Exercise details:
Keep every line of the data below that has the string "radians" and present those lines.

Recorded information:
####################

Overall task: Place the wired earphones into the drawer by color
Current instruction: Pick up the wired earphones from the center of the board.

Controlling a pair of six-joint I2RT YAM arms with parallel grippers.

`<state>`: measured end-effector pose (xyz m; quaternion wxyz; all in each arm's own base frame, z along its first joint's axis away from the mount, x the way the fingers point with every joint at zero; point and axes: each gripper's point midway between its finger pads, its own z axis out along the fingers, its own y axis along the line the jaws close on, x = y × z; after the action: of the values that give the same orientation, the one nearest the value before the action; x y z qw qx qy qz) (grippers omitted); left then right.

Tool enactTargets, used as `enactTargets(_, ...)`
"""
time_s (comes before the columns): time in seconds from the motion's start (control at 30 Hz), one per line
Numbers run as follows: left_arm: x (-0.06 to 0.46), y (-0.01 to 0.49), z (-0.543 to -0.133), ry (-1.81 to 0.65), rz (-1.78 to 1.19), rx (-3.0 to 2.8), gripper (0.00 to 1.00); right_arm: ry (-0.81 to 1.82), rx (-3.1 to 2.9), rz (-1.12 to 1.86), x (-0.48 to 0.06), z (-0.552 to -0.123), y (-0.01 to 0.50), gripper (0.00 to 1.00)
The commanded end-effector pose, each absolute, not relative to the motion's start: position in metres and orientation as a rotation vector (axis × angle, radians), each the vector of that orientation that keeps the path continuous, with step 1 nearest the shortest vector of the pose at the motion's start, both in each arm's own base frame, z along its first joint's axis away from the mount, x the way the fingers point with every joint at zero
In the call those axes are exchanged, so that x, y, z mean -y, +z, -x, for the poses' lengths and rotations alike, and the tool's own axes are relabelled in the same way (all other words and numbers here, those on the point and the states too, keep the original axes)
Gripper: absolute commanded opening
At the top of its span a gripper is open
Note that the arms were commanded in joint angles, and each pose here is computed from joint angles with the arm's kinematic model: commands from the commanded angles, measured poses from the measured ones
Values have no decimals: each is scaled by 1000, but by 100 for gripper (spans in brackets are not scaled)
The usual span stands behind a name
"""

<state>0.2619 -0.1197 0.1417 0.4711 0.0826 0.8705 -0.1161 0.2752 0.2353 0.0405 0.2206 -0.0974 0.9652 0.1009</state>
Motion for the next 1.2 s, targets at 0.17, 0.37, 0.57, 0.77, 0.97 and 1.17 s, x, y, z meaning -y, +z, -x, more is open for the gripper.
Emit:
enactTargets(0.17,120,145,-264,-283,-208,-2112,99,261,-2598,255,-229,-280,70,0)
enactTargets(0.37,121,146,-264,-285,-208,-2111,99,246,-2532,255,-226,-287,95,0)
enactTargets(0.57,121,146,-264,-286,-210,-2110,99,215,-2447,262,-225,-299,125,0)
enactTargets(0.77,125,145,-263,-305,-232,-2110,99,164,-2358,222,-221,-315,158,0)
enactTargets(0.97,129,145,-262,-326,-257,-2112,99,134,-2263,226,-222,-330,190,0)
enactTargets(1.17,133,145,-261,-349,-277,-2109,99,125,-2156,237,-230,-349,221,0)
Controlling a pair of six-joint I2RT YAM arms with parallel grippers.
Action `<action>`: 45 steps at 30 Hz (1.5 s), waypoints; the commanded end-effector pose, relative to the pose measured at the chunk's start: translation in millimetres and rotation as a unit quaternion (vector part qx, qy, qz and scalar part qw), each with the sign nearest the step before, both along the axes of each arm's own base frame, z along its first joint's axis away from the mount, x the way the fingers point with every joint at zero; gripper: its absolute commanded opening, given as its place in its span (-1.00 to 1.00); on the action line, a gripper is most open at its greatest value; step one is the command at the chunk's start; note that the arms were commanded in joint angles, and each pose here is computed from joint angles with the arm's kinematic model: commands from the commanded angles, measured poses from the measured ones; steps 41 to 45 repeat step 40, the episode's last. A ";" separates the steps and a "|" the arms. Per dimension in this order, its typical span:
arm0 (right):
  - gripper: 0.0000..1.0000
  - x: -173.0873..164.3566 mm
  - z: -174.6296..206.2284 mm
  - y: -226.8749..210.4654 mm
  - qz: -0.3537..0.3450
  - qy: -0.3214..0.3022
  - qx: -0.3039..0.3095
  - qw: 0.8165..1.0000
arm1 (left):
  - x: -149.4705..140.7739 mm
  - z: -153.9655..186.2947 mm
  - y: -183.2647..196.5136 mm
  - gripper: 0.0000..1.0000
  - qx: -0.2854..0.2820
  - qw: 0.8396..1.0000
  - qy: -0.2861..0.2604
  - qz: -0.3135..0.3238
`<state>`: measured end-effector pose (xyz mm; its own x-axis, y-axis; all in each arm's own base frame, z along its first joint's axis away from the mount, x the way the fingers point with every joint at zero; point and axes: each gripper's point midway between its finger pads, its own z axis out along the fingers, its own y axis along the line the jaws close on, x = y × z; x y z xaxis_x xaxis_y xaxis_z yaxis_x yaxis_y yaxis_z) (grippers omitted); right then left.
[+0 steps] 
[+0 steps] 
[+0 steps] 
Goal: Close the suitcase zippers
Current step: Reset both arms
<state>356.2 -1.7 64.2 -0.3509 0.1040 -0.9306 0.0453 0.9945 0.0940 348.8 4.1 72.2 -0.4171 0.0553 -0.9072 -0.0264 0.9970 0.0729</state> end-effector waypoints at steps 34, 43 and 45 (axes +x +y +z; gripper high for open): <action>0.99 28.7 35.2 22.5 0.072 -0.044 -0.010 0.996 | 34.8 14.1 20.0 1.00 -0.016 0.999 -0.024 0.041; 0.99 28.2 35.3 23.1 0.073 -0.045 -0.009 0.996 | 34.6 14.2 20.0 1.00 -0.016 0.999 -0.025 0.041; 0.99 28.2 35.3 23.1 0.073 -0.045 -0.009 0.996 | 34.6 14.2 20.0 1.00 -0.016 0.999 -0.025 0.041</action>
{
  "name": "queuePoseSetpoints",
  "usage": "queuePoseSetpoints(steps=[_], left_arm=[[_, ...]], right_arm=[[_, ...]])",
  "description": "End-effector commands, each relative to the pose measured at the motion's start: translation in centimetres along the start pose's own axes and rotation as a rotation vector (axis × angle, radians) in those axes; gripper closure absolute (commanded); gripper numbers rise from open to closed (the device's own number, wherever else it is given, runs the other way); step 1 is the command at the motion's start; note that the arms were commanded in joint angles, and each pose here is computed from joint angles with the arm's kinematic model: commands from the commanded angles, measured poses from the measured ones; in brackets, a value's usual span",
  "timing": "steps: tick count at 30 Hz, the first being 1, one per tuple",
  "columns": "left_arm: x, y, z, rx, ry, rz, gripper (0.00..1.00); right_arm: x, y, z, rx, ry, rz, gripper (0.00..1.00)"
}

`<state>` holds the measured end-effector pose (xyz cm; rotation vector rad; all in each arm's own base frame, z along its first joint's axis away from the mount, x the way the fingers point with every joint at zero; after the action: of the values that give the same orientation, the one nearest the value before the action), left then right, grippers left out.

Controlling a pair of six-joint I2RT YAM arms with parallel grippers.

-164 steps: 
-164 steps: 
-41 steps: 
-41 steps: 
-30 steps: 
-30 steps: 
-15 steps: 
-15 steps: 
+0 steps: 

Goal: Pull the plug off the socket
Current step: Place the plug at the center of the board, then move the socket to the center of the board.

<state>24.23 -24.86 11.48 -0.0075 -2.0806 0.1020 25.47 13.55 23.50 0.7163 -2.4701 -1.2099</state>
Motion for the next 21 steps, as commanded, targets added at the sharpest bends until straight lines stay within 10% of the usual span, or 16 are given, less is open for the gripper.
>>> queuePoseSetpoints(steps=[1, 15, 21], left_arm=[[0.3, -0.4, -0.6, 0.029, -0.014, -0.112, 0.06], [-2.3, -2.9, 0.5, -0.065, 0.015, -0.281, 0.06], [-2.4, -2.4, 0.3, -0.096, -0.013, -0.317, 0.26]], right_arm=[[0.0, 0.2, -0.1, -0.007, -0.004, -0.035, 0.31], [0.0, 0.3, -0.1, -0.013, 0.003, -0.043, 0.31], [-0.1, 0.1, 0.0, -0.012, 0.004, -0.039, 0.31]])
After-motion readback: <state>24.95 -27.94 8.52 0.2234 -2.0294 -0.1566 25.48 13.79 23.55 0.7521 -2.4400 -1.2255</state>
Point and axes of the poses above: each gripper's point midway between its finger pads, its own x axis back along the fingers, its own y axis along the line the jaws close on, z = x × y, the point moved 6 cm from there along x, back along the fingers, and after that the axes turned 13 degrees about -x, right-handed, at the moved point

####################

Response to this task:
The commanded end-effector pose, each absolute, not relative to the motion's start: position in metres and orientation as a rotation vector (axis × angle, radians), each the vector of that orientation that keeps the path continuous, with step 1 nearest the shortest vector of the pose at the motion's start, both in each arm's own base frame, z along its first joint's axis away from the mount, x the way the fingers point with every joint at zero
  "description": "End-effector commands, each relative to the pose measured at the motion's start: translation in centimetres along the start pose's own axes and rotation as a rotation vector (axis × angle, radians) in those axes; gripper closure absolute (commanded); gripper numbers rise from open to closed (the device's own number, wherever else it is given, runs the other way); step 1 is the command at the motion's start; note that the arms were commanded in joint angles, and each pose here is computed from joint angles with the arm's kinematic model: commands from the commanded angles, measured poses from the measured ones; in brackets, a value's usual span",

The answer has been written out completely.